[Input data]

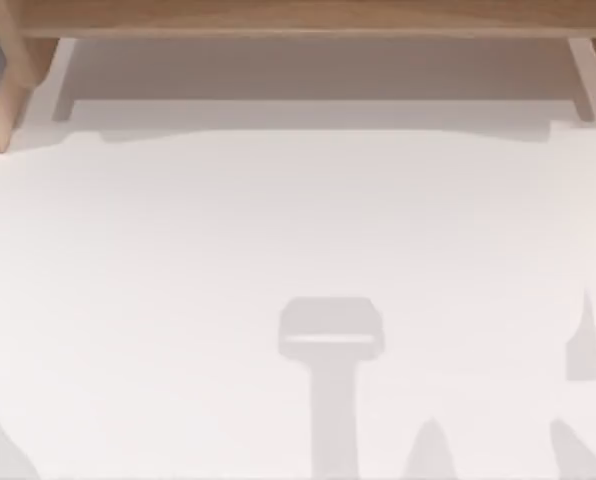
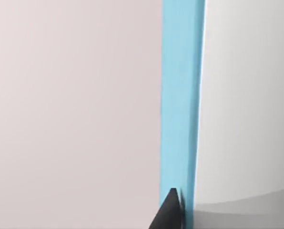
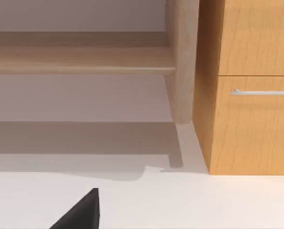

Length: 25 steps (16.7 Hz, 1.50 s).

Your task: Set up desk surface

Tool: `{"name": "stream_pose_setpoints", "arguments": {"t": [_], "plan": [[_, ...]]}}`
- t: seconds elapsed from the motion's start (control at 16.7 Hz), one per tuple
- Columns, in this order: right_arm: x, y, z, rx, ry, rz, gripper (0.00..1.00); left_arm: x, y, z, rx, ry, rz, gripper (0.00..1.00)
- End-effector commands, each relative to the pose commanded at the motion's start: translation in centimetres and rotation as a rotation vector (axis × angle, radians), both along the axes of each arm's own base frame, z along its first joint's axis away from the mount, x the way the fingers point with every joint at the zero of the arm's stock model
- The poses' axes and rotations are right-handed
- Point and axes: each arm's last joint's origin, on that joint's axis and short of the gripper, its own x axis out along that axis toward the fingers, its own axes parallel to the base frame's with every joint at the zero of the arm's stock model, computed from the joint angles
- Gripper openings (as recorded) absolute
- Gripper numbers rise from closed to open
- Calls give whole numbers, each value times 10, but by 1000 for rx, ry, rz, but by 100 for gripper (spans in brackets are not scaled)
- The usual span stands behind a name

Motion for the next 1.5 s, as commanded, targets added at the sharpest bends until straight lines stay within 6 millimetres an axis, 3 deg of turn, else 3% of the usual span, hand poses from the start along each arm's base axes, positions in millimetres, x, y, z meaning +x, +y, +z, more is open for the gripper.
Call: {"name": "stream_pose_setpoints", "arguments": {"t": [0.12,0.24,0.66,1.14,1.5], "plan": [[0,0,0,0,0,0,100,-17,-5,-27,41,73,-109,0],[0,0,0,0,0,0,100,-21,-20,-39,102,96,-248,0],[0,0,0,0,0,0,100,8,-85,-53,288,37,-680,0],[0,0,0,0,0,0,100,12,-89,-56,292,36,-704,0],[0,0,0,0,0,0,100,37,-90,-59,293,34,-704,0]]}}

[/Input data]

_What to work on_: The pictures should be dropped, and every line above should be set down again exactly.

_Written solution_:
Length: 25 steps (16.7 Hz, 1.50 s).

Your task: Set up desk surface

Tool: `{"name": "stream_pose_setpoints", "arguments": {"t": [_], "plan": [[_, ...]]}}`
- t: seconds elapsed from the motion's start (control at 16.7 Hz), one per tuple
- Columns, in this order: right_arm: x, y, z, rx, ry, rz, gripper (0.00..1.00); left_arm: x, y, z, rx, ry, rz, gripper (0.00..1.00)
- End-effector commands, each relative to the pose commanded at the motion's start: translation in centimetres and rotation as a rotation vector (axis × angle, radians), both along the axes of each arm's own base frame, z along its first joint's axis away from the mount, x the way the fingers point with every joint at the zero of the arm's stock model
- The poses' axes and rotations are right-handed
- Point and axes: each arm's last joint's origin, on that joint's axis and short of the gripper, its own x axis out along that axis toward the fingers, its own axes parallel to the base frame's with every joint at the zero of the arm's stock model, computed from the joint angles
- Gripper openings (as recorded) absolute
- Gripper numbers rise from closed to open
- Calls give whole numbers, each value times 10, but by 1000 for rx, ry, rz, but by 100 for gripper (spans in brackets are not scaled)
- The usual span stands behind a name

Motion for the next 1.5 s, as commanded, targets added at the sharpest bends until straight lines stay within 6 millimetres an axis, 3 deg of turn, else 3% of the usual span, hand poses from the start along each arm's base axes, positions in millimetres, x, y, z meaning +x, +y, +z, more is open for the gripper.
Call: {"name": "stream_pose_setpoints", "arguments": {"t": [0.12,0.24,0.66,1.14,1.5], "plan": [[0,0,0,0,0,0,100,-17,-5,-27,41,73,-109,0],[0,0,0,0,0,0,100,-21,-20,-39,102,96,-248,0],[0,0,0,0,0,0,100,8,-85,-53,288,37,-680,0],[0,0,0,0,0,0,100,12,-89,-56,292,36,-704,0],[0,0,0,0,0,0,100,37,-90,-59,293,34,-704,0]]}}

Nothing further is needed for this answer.